• **PROMPT**
Look through the listing for the word "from". Copy each line that has it.
★ ★ ★
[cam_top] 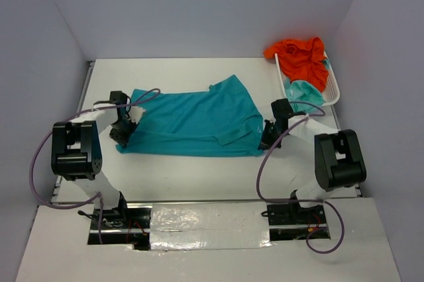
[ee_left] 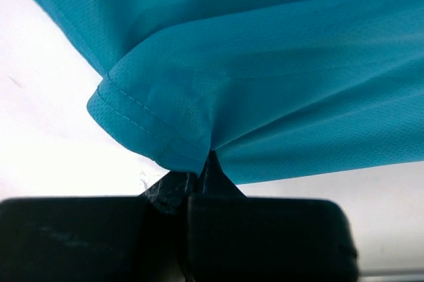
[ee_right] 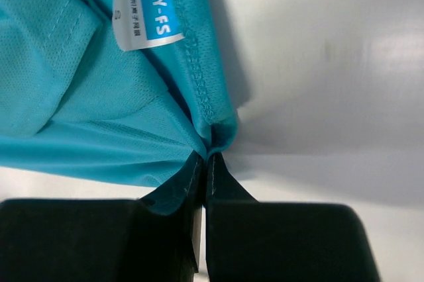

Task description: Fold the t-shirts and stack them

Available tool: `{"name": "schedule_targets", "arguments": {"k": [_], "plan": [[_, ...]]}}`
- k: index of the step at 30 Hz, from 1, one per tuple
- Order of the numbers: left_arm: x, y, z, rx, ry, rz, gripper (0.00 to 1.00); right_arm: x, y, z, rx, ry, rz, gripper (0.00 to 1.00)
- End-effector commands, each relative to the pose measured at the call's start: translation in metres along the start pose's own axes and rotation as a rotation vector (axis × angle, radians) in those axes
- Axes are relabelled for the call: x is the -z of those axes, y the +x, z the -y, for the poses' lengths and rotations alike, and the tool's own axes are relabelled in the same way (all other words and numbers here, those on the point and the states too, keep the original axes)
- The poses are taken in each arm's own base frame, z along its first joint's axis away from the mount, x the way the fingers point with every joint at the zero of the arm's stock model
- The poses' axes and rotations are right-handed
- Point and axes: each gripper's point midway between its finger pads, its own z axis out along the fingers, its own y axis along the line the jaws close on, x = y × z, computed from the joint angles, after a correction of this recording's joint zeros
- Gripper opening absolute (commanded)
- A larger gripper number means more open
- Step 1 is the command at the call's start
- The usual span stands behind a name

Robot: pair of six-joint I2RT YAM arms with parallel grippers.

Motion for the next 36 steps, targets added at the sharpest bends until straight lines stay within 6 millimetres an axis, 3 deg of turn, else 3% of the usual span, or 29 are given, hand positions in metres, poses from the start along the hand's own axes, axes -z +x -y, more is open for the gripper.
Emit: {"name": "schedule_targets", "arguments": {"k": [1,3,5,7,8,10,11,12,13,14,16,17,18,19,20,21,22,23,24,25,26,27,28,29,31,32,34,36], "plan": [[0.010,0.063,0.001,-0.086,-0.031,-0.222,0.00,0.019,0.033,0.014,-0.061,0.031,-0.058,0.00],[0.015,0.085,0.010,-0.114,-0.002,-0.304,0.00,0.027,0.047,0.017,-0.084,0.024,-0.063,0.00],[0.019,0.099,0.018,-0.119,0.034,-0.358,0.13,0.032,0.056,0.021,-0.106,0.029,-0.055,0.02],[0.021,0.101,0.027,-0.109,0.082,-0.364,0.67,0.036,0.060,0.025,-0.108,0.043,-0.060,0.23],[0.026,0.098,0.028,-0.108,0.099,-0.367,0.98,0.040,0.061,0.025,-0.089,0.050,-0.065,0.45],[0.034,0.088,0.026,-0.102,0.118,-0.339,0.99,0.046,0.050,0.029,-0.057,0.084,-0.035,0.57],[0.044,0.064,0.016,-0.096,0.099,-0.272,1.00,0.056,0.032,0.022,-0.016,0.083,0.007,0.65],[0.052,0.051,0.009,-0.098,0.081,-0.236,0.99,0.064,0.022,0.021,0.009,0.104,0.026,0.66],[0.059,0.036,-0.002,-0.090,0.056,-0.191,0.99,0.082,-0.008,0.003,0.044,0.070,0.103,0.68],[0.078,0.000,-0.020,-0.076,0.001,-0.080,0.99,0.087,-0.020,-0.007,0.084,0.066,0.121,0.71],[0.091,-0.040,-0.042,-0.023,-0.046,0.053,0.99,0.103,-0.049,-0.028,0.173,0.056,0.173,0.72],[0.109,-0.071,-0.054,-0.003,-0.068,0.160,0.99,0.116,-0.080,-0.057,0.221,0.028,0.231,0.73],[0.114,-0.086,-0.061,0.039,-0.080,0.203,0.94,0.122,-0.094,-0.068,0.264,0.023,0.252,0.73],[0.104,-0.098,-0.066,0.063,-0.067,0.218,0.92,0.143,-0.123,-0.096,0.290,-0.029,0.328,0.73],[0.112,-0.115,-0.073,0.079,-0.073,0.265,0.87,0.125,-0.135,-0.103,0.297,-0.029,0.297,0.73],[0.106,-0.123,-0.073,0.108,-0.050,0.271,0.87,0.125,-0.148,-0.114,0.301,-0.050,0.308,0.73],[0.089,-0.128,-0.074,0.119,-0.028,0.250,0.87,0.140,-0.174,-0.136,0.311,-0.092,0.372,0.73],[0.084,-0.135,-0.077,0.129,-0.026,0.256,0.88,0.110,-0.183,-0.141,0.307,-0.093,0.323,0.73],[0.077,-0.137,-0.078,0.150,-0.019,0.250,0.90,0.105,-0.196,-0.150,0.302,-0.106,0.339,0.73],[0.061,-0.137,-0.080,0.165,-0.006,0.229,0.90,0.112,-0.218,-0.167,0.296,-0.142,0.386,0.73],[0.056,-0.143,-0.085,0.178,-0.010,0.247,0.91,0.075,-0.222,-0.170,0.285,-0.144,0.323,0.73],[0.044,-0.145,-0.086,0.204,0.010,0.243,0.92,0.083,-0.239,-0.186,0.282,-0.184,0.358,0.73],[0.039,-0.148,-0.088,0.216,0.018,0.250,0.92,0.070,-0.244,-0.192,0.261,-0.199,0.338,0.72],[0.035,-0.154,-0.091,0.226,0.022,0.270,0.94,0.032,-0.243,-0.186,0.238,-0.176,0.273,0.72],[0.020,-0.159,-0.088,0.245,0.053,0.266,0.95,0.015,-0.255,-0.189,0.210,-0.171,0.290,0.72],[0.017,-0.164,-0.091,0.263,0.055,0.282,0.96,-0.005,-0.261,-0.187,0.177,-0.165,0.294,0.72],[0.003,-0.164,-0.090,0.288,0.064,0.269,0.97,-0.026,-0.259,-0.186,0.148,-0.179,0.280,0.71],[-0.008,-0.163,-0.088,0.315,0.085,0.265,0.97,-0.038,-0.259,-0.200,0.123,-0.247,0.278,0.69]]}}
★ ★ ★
• **WRITTEN SOLUTION**
- k: index of the step at 30 Hz, from 1, one per tuple
- The poses are taken in each arm's own base frame, z along its first joint's axis away from the mount, x the way the fingers point with every joint at the zero of the arm's stock model
- Point and axes: each gripper's point midway between its finger pads, its own z axis out along the fingers, its own y axis along the line the jaws close on, x = y × z, computed from the joint angles, after a correction of this recording's joint zeros
Motion for the next 36 steps, targets added at the sharpest bends until straight lines stay within 6 millimetres an axis, 3 deg of turn, else 3% of the usual span, or 29 are given, hand positions in metres, poses from the start along the hand's own axes, axes -z +x -y, more is open for the gripper.

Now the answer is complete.